Here's where I think the theory starts to fall apart.

Trades are very rarely done in a one-for-one fashion. That means if you need to address a need in your system later on, that defenceman you drafted is unlikely to be easily flipped for the scoring forward you really need. That means adding extra pieces to the trade becomes necessary. So instead of taking what you really needed in the system, you are forced to trade more than the worth of that 1st round pick to address it.

Furthermore, what if the team that has the guy you need isn't in the market for defencemen? Now what? The asset you stockpiled under the BPA mentality isn't going to be able to even help you get what you need. So then you've got something you can't necessarily use sitting in your system and stagnating.

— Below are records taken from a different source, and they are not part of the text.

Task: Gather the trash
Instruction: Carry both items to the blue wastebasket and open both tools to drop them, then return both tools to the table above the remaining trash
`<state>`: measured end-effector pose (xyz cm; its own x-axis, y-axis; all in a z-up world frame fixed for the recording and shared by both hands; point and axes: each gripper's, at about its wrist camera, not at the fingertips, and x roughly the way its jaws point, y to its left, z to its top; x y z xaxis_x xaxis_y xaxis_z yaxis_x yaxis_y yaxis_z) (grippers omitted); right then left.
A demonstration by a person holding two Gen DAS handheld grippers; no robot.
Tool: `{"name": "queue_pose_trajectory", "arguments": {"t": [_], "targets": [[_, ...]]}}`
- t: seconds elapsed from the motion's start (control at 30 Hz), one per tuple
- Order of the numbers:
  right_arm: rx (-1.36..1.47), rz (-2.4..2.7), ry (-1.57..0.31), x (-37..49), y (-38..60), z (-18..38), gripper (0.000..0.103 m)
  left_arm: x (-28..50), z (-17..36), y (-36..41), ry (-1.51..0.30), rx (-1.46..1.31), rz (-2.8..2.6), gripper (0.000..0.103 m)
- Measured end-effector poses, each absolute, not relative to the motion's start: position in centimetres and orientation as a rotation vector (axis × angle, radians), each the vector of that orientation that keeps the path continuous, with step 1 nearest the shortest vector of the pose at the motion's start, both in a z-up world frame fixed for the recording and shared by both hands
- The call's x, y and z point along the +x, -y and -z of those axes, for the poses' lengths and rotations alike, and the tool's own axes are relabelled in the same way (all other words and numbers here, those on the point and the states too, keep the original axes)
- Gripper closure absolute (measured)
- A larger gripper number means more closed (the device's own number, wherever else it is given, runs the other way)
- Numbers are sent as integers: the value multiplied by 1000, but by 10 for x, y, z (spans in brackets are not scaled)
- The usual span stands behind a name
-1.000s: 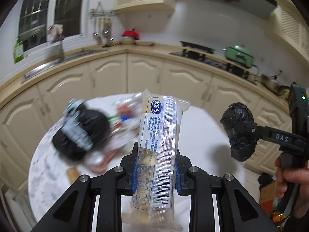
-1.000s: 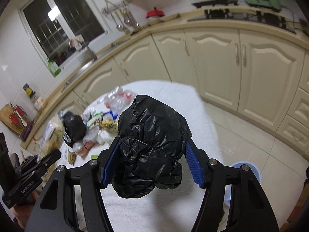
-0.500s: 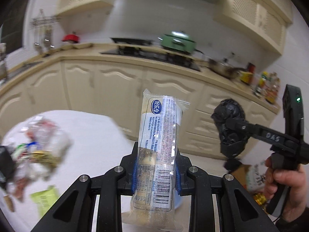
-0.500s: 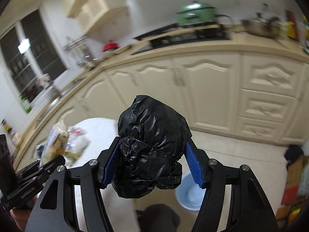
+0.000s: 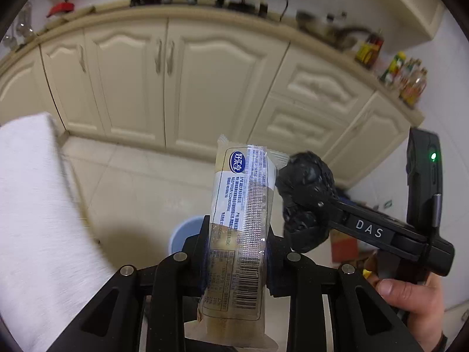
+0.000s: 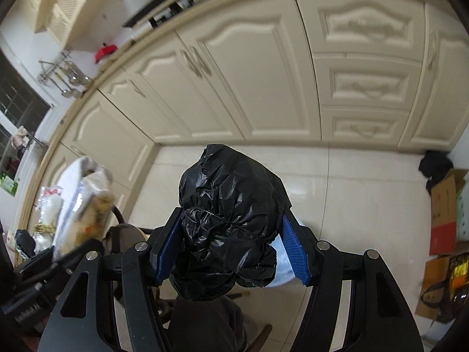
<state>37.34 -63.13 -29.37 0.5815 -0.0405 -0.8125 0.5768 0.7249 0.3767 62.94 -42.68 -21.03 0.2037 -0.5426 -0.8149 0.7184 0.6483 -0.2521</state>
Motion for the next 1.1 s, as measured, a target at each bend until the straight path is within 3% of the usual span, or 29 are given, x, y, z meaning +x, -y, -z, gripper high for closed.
{"name": "queue_pose_trajectory", "arguments": {"t": [0.17,0.2,0.23,0.27,0.37,0.43,0.53,0.7,1.1], "targets": [[733,389,-969,390,645,337,35,663,246,472,-1144,287,847,72],[741,390,-981,391,648,343,35,672,252,479,-1149,306,837,60],[749,389,-991,392,650,349,35,676,256,491,-1150,328,819,40],[759,391,-1000,392,651,355,34,679,259,497,-1151,346,803,33],[791,399,-1000,388,655,363,23,682,263,520,-1125,376,796,27],[801,410,-1001,385,655,364,19,683,263,524,-1095,392,764,16],[808,444,-988,376,655,361,0,680,256,516,-1053,381,755,12],[800,482,-979,367,649,347,0,661,228,486,-958,358,728,1],[688,439,-844,375,588,252,0,580,136,325,-753,228,670,1]]}}
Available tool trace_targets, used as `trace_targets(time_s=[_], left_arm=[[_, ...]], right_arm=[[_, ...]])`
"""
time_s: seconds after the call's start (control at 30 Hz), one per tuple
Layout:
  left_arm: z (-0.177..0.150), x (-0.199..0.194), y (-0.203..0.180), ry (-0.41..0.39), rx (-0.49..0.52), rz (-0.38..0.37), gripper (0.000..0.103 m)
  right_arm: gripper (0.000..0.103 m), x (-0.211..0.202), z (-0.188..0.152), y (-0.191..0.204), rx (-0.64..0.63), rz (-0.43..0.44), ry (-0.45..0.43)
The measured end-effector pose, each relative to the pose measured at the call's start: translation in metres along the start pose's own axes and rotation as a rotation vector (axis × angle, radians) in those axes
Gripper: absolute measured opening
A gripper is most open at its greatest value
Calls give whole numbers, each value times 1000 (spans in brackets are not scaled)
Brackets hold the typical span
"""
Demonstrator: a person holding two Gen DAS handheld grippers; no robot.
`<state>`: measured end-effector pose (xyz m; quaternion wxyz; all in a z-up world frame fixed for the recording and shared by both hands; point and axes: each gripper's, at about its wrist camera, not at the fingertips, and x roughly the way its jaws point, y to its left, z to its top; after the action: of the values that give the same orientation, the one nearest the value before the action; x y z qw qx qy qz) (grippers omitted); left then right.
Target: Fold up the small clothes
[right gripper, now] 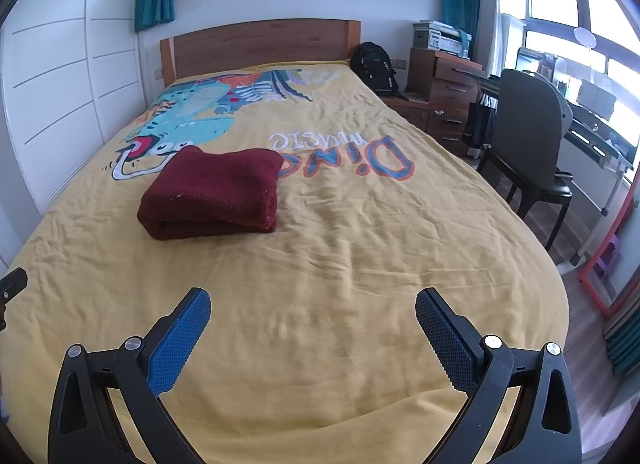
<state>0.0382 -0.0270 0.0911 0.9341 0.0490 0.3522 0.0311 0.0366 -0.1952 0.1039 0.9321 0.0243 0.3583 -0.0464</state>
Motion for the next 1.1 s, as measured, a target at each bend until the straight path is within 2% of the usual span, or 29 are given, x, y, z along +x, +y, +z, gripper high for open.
trace_targets(time_s=[1.1], left_arm=[[-6,3,-3,25,-14,-29,102]], right_arm=[[102,-1,-7,-10,20,-17,4]])
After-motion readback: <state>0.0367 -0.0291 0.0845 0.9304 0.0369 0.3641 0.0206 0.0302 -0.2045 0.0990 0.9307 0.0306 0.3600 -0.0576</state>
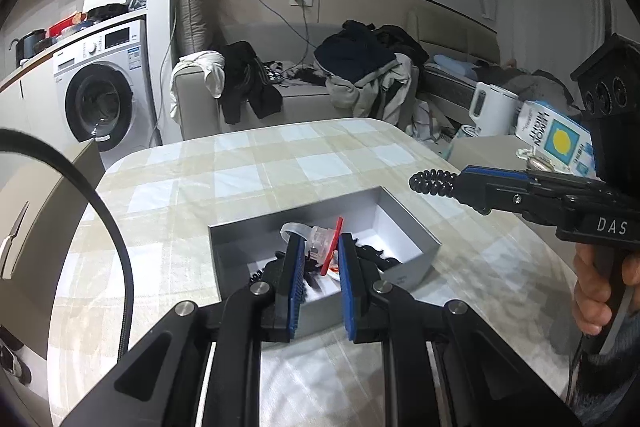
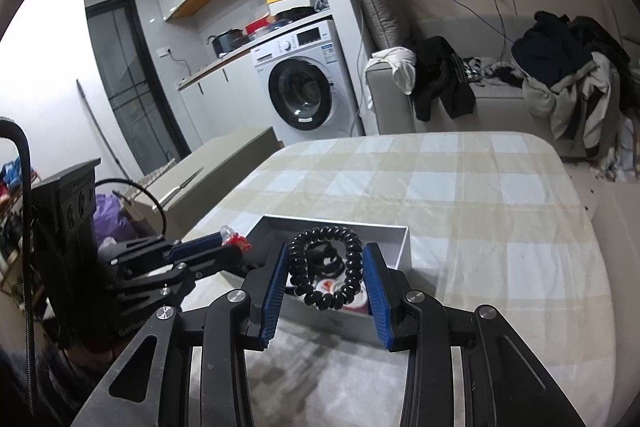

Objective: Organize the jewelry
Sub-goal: 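Lower the bracelet and clip into the silver box and open both grippers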

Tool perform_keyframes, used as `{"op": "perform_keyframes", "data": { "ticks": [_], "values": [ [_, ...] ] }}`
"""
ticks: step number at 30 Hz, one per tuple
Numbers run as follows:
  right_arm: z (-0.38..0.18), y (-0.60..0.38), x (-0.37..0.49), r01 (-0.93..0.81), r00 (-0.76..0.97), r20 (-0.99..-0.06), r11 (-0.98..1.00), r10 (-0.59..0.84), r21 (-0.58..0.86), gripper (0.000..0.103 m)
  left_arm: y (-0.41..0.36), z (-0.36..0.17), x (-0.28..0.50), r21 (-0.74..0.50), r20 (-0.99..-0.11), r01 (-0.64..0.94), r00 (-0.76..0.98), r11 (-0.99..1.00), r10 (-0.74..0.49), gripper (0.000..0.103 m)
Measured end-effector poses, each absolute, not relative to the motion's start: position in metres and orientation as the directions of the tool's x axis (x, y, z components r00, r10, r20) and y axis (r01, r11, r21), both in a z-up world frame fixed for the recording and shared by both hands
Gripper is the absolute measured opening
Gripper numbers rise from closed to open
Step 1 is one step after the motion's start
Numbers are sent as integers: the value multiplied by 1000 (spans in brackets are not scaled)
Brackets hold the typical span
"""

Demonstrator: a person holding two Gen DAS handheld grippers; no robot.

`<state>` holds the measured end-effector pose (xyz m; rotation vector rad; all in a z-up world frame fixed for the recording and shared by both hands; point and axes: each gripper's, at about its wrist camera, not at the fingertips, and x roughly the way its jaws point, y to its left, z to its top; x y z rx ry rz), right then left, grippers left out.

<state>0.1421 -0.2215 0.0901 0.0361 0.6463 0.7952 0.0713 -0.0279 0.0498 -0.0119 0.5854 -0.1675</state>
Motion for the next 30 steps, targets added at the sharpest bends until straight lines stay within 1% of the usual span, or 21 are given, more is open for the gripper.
{"op": "perform_keyframes", "data": {
  "ticks": [4,12,15,20,30],
  "values": [
    [85,-214,152,-638,516,-530,715,673,285,37,-24,45,80,-64,-556,130,819,989,-144,12],
    [62,-203,175,-597,493,-570,732,658,328,37,-14,32,91,-82,-586,89,802,993,-120,12],
    [56,-201,178,-581,513,-570,748,642,320,37,-11,29,94,-81,-592,70,799,994,-104,12],
    [46,-194,183,-579,494,-597,751,632,317,37,-9,25,96,-79,-603,56,792,995,-93,12],
    [40,-185,183,-587,481,-611,749,629,308,37,-9,22,98,-59,-613,53,786,997,-78,12]
  ]
}}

In the end, it just seems to make more sense to take whatever will fit best into your prospect pipeline, rather than taking what you don't need and hoping you can plug the hole some other way between now and when that hole becomes a liability for your team.

With all that said, I'm not saying that you should make big reaches. Don't take a guy rated to go far beyond your pick. Crazy stuff like the Oilers taking Jesse Niinimaki is not recommended. However, if your choice is a higher rated player who would be redundant in your system or one who's a few spots back but a far better fit, that need should outweigh value. As you progress through the draft, the applicable range widens. If you're drafting 5th, maybe you don't look down the board farther than 7th or 8th. But when you get into the 30s, it doesn't hurt to take someone ranked in the mid to late 40s or even the early 50s.

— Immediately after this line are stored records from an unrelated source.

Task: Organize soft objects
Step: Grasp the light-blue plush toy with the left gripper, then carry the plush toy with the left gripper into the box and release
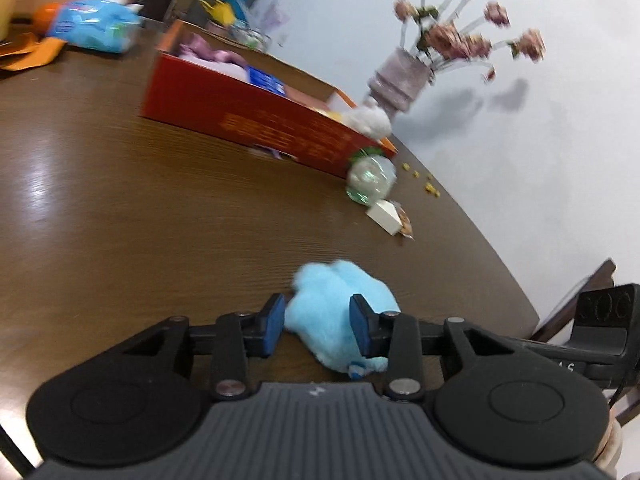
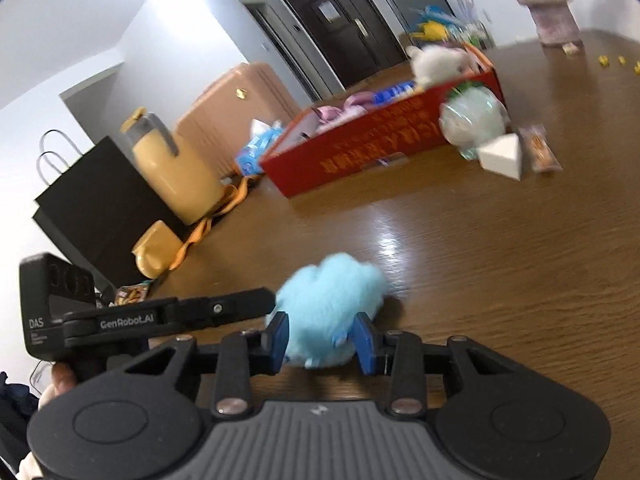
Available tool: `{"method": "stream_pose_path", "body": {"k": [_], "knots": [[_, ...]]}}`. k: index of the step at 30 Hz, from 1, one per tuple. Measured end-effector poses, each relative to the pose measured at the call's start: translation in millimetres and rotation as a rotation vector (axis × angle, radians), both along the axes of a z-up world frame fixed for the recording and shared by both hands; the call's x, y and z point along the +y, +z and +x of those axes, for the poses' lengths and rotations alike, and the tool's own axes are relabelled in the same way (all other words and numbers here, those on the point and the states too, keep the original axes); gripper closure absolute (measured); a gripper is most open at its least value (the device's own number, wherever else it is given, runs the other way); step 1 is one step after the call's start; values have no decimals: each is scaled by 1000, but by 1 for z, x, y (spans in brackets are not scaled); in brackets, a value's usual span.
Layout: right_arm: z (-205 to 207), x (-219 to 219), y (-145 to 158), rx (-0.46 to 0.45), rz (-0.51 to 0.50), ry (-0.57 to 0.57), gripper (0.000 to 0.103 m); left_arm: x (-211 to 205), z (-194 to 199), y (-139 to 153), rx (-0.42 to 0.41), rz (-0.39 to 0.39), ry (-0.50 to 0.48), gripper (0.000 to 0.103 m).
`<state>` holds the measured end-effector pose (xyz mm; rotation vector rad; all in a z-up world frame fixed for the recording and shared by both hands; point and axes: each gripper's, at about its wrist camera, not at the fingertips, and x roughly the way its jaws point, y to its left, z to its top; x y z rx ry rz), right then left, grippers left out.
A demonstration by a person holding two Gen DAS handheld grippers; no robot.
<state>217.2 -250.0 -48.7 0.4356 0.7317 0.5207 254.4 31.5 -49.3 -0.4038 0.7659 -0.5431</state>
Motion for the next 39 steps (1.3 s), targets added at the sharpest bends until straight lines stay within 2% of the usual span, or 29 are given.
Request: {"method": "stream_pose_path", "body": {"k": [1, 6, 9, 12, 16, 18, 19, 20, 28, 32, 35, 39], "knots": [[-1, 2, 2, -14, -9, -11, 66, 3, -4, 2, -5, -3, 10, 60], [3, 6, 3, -20, -44, -97, 64, 6, -9, 7, -38, 11, 47, 57], [4, 4, -3, 5, -20, -125, 64, -2, -3, 7, -28, 8, 31, 55], [4, 1, -11, 17, 6, -139, 64, -12, 2, 4, -32, 2, 16, 45], [7, 0, -15, 34, 36, -141, 64, -21, 17, -2, -21, 31, 13, 45], [10, 0, -16, 35, 45, -140, 64, -24, 24, -7, 16, 27, 3, 47], [11, 0, -17, 37, 48, -138, 64, -25, 26, -9, 34, 23, -7, 55], [13, 0, -19, 41, 54, -137, 65, -26, 27, -10, 39, 15, -17, 59], [22, -1, -27, 63, 110, -115, 68, -15, 22, -17, 73, -61, 23, 63], [23, 3, -23, 55, 85, -112, 72, -15, 21, -12, 74, -67, 35, 66], [29, 0, -10, 38, 100, -122, 72, -15, 29, 3, 37, -88, 27, 67], [63, -3, 35, -90, 75, -111, 72, -20, 68, 49, -87, -87, 9, 67]]}}
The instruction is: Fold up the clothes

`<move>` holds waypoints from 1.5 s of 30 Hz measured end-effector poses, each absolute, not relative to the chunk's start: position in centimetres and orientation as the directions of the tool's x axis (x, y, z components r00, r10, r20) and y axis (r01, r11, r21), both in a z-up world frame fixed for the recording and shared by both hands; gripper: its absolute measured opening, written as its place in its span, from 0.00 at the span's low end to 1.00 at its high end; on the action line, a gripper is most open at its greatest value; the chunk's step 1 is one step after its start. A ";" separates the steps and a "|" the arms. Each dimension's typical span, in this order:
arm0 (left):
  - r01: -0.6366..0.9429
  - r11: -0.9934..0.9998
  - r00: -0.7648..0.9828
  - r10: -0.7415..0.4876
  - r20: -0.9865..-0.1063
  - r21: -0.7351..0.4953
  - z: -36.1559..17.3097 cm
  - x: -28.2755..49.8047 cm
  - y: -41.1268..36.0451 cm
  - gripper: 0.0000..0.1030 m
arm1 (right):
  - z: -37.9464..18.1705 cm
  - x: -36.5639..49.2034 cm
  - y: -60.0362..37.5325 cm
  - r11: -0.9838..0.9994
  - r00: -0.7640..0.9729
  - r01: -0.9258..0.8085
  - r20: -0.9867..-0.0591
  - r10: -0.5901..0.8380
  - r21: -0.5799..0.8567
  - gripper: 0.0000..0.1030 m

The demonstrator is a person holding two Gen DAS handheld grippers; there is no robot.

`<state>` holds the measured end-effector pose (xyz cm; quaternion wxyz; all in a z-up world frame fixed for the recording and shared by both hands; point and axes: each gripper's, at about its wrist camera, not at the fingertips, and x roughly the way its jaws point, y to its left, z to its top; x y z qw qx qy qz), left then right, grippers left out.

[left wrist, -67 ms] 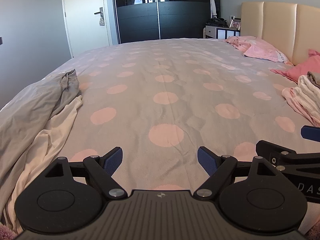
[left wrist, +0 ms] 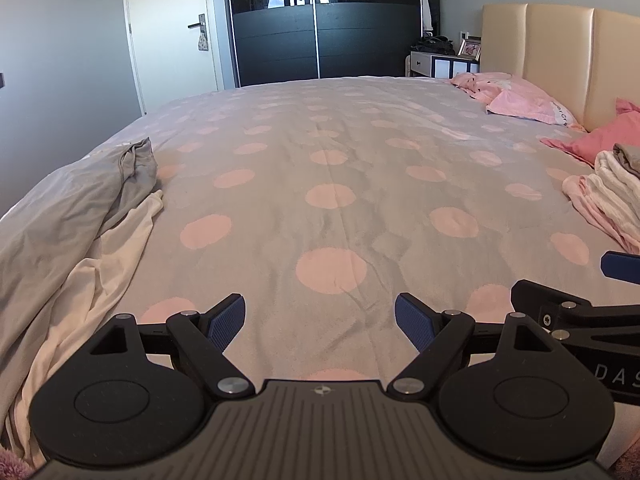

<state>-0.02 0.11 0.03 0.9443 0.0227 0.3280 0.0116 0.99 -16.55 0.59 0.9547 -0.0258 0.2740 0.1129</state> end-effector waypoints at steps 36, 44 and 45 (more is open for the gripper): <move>0.010 1.000 0.801 0.009 -0.598 0.029 0.7 -0.4 -0.5 0.79 | 1.1 0.7 -17.3 0.995 0.850 -0.098 -0.522 0.070 -0.026 0.93; 0.016 1.000 0.792 -0.007 -0.611 0.009 0.5 -0.2 -0.2 0.76 | 1.1 0.9 -17.3 0.994 0.835 -0.111 -0.543 0.088 -0.010 0.93; 0.015 1.000 0.792 -0.009 -0.610 0.006 0.5 -0.2 -0.1 0.76 | 1.0 0.9 -17.4 0.994 0.831 -0.113 -0.549 0.093 -0.002 0.93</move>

And if someone has had a tremendous fall, then go ahead and pounce. A player ranked 10th overall who makes it down to 18 should be snapped up regardless of what you need, unless there's serious concerns about him. In those cases you probably are going to get enough value out of that player to be able to address something later on.

It's also worth noting that I do not advocate drafting by current needs of the team. A team currently short on good goalies at the NHL or AHL level shouldn't take a goalie just because they need one. The "needs" I talk about are within the prospect system. If you're not developing a potential starting goalie in your system, that's when you worry about picking one up in the draft. For example, a couple of years ago in my mock draft, I made a case for the Isles to take Kyle Okposo (who they did take) because their farm system had some speedy skilled forwards, some jammers, and they had a good young goalie in DiPietro. At that point I didn't see them taking a d-man, so I felt that Okposo, as a big banging powerful scoring winger, would be the best pick for them.

But Nem, you say, teams don't know what the team will need in 4 or 5 years. Yeah, that's true. But most teams plan to try and build their core through the draft. When's the last time you heard a GM say that he's drafting someone as a bargaining chip? The era of the cap means that you can't plug holes via free agency as easily as you could in the past. So does it make sense for a team with 3 good center prospects to draft yet another center? Sure they could shift one or more of them to the wing, but that's not always the best move.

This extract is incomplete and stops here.